The younger generation is portrayed as brash, fast-talking, and vulgar. They all seem to be proles. Women wear uniforms and sport male nicknames. Big band music blasts from jukeboxes. Engines throb and roar. In short, they are portrayed as Americans. It would be laughable if it weren’t so repulsive.

Pressburger seemed to regard colonials as barbarians who would be more receptive to his message of total war. In one scene during the First World War, an Australian is brought in for some “enhanced interrogation” of German prisoners. After all, it’s what the Germans would do.

These barbarians would probably claim they didn’t trust anyone over thirty, but they believed everything they heard from the Pressburgers of the world and happily incinerated whole German cities at their behest.

I don’t know what’s more obscene: Pressburger egging the Brits on to commit war crimes—or the pretense that they needed to be egged on in the first place. Britain’s Blimps never hesitated to fight dirty—and they never lost any sleep over it, either.

Churchill did everything he could to sabotage Blimp, flattering himself that the overly scrupulous Clive Wynne-Candy was meant to be a parody of him. Churchill certainly showed the world that was untrue.

The movie opened to largely negative reviews. Critics were absolutely right to complain about the long running time, which really means they found it dramatically empty and boring. But they were rightly impressed by the film’s technical qualities. The sets, costumes, art design, and Technicolor cinematography are dazzling. But they simply underscore the fact that everything which makes Blimp bad comes down to Pressburger’s script.
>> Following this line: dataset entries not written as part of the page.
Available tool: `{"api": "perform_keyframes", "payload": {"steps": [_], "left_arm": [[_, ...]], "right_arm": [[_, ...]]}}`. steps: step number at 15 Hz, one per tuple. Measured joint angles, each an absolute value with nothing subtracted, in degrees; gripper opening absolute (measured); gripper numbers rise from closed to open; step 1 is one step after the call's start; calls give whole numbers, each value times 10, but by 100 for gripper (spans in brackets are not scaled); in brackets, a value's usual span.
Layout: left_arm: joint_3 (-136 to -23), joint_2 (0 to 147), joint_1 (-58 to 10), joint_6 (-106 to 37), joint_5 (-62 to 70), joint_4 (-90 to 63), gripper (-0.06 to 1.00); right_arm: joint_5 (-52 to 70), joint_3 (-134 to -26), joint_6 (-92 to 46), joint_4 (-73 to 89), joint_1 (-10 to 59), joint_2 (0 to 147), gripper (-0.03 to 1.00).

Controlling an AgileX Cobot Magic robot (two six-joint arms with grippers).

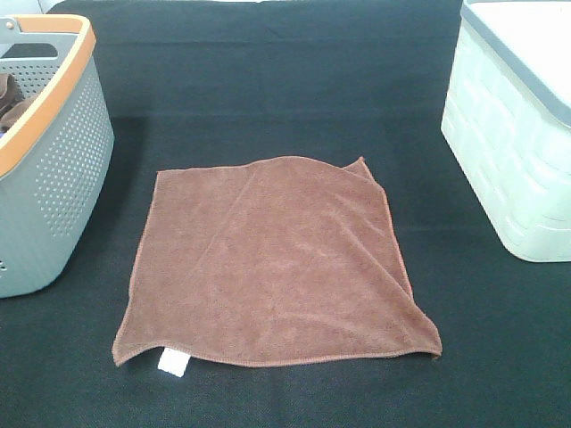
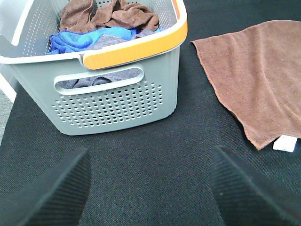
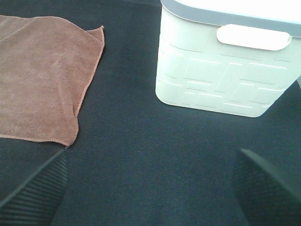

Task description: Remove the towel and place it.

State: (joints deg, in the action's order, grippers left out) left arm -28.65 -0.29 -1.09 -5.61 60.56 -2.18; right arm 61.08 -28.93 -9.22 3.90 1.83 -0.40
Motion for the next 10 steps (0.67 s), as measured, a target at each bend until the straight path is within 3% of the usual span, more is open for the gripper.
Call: {"api": "perform_keyframes", "payload": {"steps": [10], "left_arm": [[-286, -3, -11, -56, 606, -22, 68]], "right_arm": [[611, -289, -92, 39, 18, -4, 89]]}}
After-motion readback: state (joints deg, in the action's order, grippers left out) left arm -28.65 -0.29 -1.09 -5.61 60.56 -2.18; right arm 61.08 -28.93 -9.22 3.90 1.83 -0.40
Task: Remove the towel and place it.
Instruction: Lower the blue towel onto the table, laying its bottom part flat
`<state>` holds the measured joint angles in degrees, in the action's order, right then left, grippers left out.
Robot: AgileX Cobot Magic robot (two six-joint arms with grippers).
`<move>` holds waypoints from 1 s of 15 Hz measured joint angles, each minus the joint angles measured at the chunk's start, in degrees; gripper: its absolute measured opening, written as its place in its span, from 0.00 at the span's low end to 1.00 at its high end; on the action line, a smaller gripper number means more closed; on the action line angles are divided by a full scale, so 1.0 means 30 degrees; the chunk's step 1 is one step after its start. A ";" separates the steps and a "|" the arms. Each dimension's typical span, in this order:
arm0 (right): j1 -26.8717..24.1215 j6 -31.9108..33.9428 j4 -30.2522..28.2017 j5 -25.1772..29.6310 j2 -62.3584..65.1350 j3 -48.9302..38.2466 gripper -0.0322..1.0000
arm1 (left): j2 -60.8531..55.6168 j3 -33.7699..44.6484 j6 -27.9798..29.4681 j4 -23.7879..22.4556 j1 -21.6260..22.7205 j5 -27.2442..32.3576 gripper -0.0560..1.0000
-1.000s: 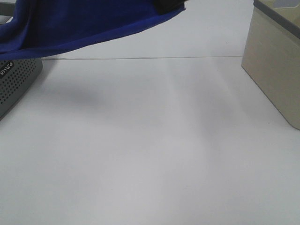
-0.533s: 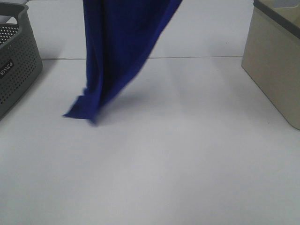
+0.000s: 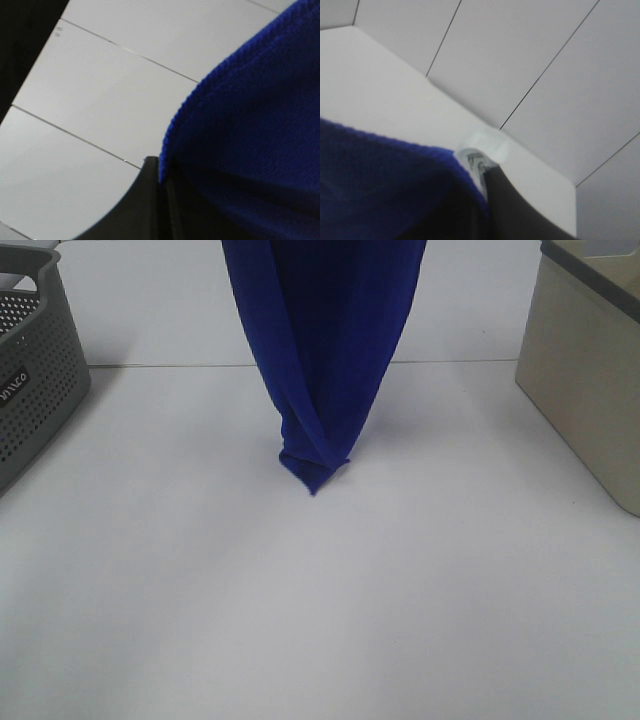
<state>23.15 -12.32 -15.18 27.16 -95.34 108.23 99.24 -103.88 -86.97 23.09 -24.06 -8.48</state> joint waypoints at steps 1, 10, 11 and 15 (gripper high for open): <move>0.0000 0.0821 -0.1050 -0.1451 -0.0248 0.0000 0.05 | 0.0573 0.0000 0.0000 0.0000 0.0000 -0.2024 0.05; -0.1432 0.3839 -0.3151 -0.8633 -0.4985 0.2922 0.05 | 0.5042 -0.3552 0.4488 -0.1165 0.0477 -0.7716 0.05; -0.1642 0.3839 -0.3113 -0.9339 -0.5367 0.3342 0.05 | 0.5768 -0.5004 0.5138 -0.1356 0.0802 -0.7620 0.05; -0.2254 0.4106 -0.2578 -1.1077 -0.6933 0.5176 0.05 | 0.9263 -1.0867 0.8785 -0.2483 0.1948 -0.5825 0.05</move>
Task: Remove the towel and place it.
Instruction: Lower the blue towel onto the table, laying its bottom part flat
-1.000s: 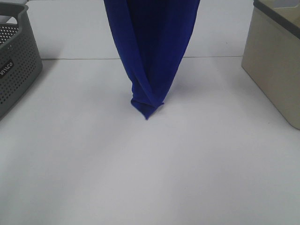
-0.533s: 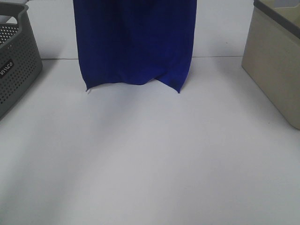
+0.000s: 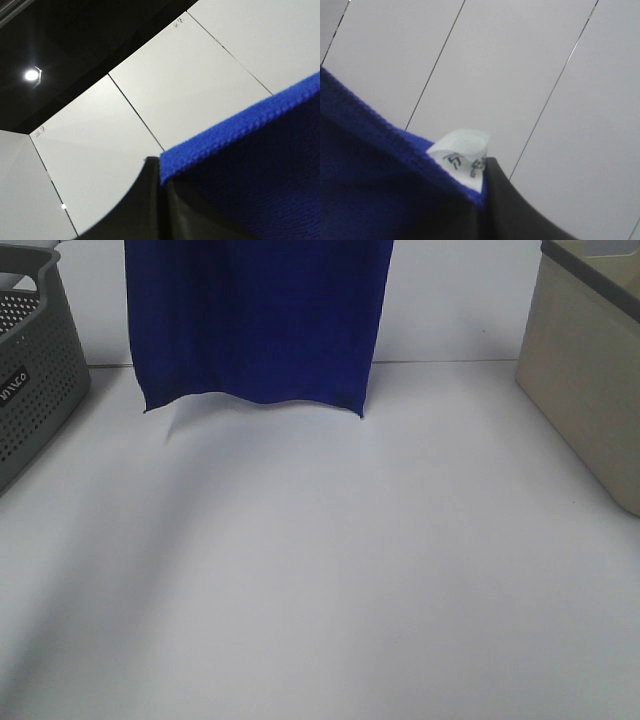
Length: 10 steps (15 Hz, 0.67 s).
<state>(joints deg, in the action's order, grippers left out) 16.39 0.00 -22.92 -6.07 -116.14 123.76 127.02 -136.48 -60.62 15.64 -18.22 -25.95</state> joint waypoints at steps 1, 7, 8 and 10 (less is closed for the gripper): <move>-0.0115 0.0000 0.0115 -0.0210 -0.0477 0.0516 0.05 | 0.1012 -0.1738 0.1222 -0.0516 0.0229 0.0649 0.05; -0.0325 0.0229 0.0439 -0.1738 -0.1757 0.1203 0.05 | 0.4183 -0.5806 0.7678 -0.3877 0.0936 0.2235 0.05; -0.0325 0.0248 0.0439 -0.1757 -0.1757 0.1203 0.05 | 0.4183 -0.5997 0.8652 -0.4202 0.0974 0.2368 0.05; -0.0325 0.0592 0.0439 -0.1203 -0.1757 0.1203 0.05 | 0.4183 -0.6016 0.9186 -0.4202 0.0974 0.3247 0.05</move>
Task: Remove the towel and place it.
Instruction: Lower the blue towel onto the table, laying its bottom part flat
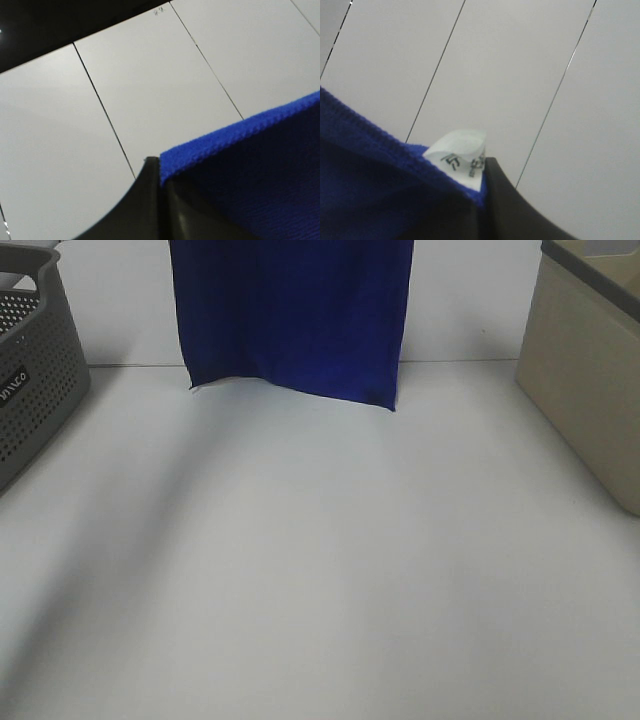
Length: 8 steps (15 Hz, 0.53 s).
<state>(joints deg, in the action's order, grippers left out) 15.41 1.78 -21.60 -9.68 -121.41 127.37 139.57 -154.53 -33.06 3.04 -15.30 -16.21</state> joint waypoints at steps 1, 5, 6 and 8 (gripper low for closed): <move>0.0000 0.0172 0.0000 0.0363 0.0000 0.0000 0.05 | 0.0000 0.0000 0.0745 0.0000 0.0000 0.1280 0.05; 0.0000 0.2941 0.0191 0.4584 0.0019 0.0000 0.05 | -0.0554 0.0000 0.2540 0.0000 0.0000 0.8900 0.05; 0.0000 0.3132 0.0764 0.5997 0.0134 0.0000 0.05 | -0.1050 0.0000 0.2559 0.0000 0.0000 1.0982 0.05; 0.0057 0.2559 0.3285 0.9798 0.0821 0.0000 0.05 | -0.2044 0.0000 0.2597 0.0076 -0.0057 1.4439 0.05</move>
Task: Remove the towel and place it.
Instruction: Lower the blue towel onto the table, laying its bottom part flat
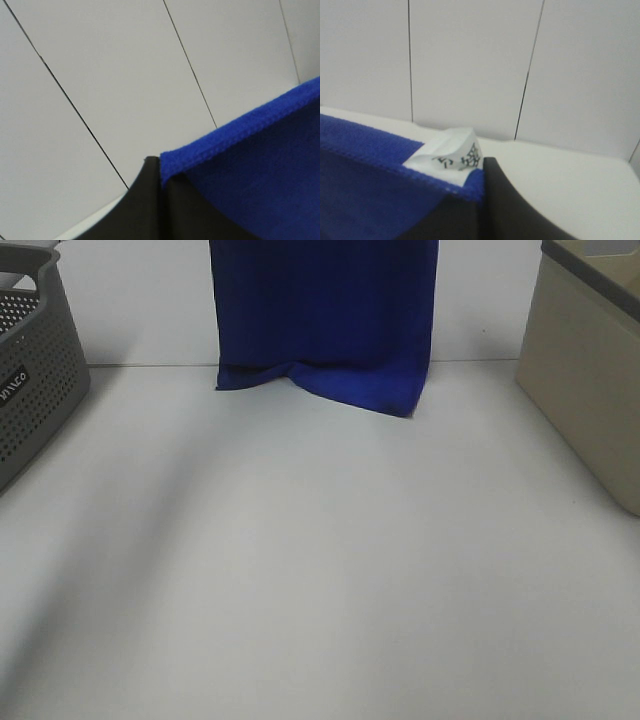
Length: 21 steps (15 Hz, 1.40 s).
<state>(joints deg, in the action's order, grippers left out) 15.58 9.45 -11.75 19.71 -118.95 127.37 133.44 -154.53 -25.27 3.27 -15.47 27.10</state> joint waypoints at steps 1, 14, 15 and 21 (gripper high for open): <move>0.0000 -0.0573 0.0993 0.1012 0.0267 0.0000 0.05 | -0.0267 0.0000 0.0000 0.0019 0.0000 0.0840 0.05; 0.0000 -0.6207 0.9740 1.6463 0.5959 0.0229 0.05 | -0.6092 -0.0019 0.2617 0.2139 0.0019 1.4248 0.05; 0.0000 -0.6150 0.9912 1.6558 0.6264 0.0229 0.05 | -0.6379 -0.0019 0.2788 0.2368 0.0019 1.4286 0.05; 0.0000 -0.6665 1.0122 1.6482 0.7372 0.0229 0.05 | -0.7162 -0.0038 0.2807 0.2101 -0.0057 1.4400 0.05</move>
<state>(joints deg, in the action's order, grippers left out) 15.58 -10.54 18.62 69.16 -96.83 128.06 111.96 -154.64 -16.84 9.57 -15.64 70.30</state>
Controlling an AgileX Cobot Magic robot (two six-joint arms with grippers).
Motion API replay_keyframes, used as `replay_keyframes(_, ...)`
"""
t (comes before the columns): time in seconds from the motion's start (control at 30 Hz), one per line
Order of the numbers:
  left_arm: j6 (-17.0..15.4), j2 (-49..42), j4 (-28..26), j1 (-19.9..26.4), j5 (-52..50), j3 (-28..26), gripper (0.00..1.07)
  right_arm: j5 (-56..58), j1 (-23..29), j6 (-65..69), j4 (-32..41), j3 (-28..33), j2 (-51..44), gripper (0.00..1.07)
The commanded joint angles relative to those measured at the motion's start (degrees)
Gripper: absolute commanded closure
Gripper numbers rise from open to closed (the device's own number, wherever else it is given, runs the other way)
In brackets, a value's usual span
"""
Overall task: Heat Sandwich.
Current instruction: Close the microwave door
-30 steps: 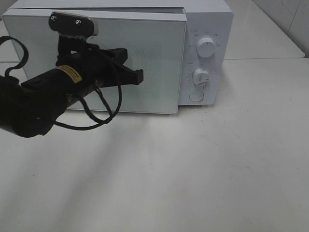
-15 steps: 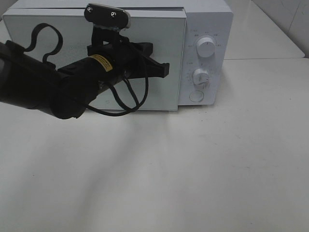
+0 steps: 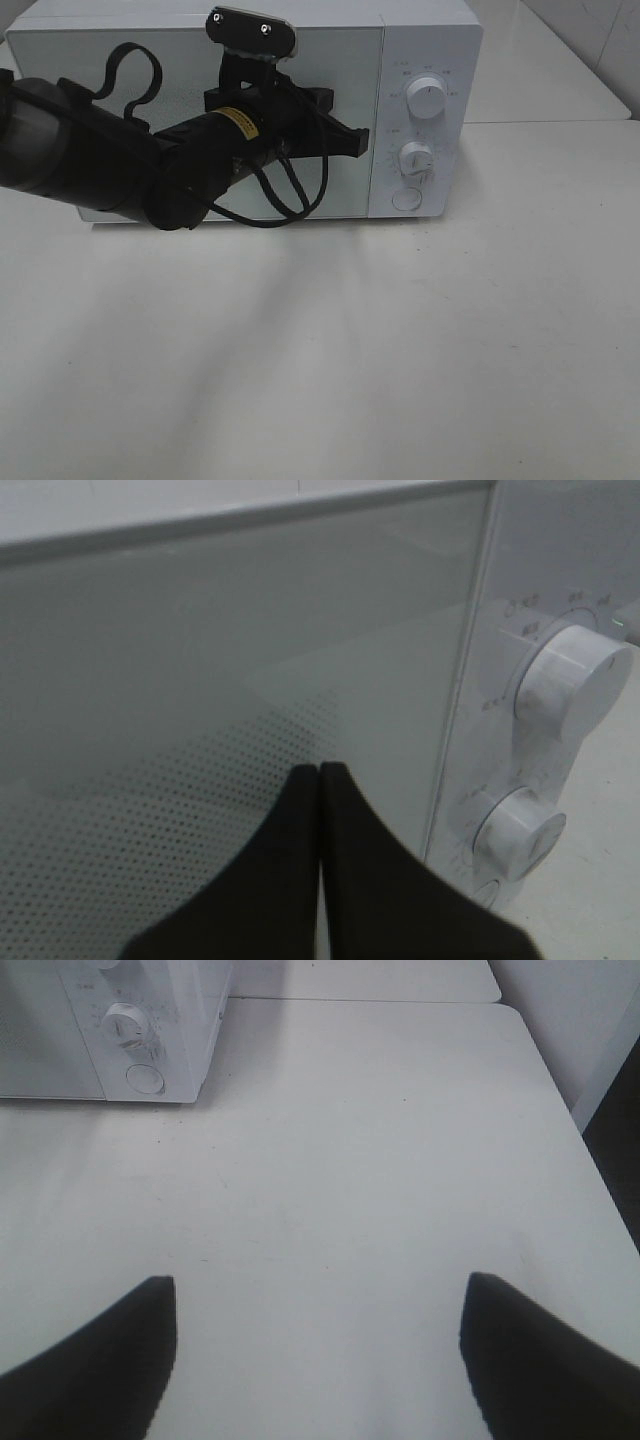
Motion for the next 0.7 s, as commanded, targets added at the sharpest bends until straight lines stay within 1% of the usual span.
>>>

Blimp was, however, a success with the British public, although some criticized it for being insufficiently bellicose because it had one good German in it. Apparently, they nodded off before it became clear that the purpose of the one good German was to justify anti-German war crimes.

Pressburger’s target audience was the British upper class. He acknowledged what they all knew: that there are good Germans and that the English and Germans are kindred peoples sharing a common culture. He acknowledged all that, then argued that the British should still stop at nothing to defeat the Germans, then crush them forever.

Blimp was not seen in America until after the war, and then only with increasingly drastic cuts. A restored version was released in theatres in 1983. The movie’s unfathomably inflated critical reputation began then. I hope this review will contribute to the Hindenburg-like revision it so richly deserves.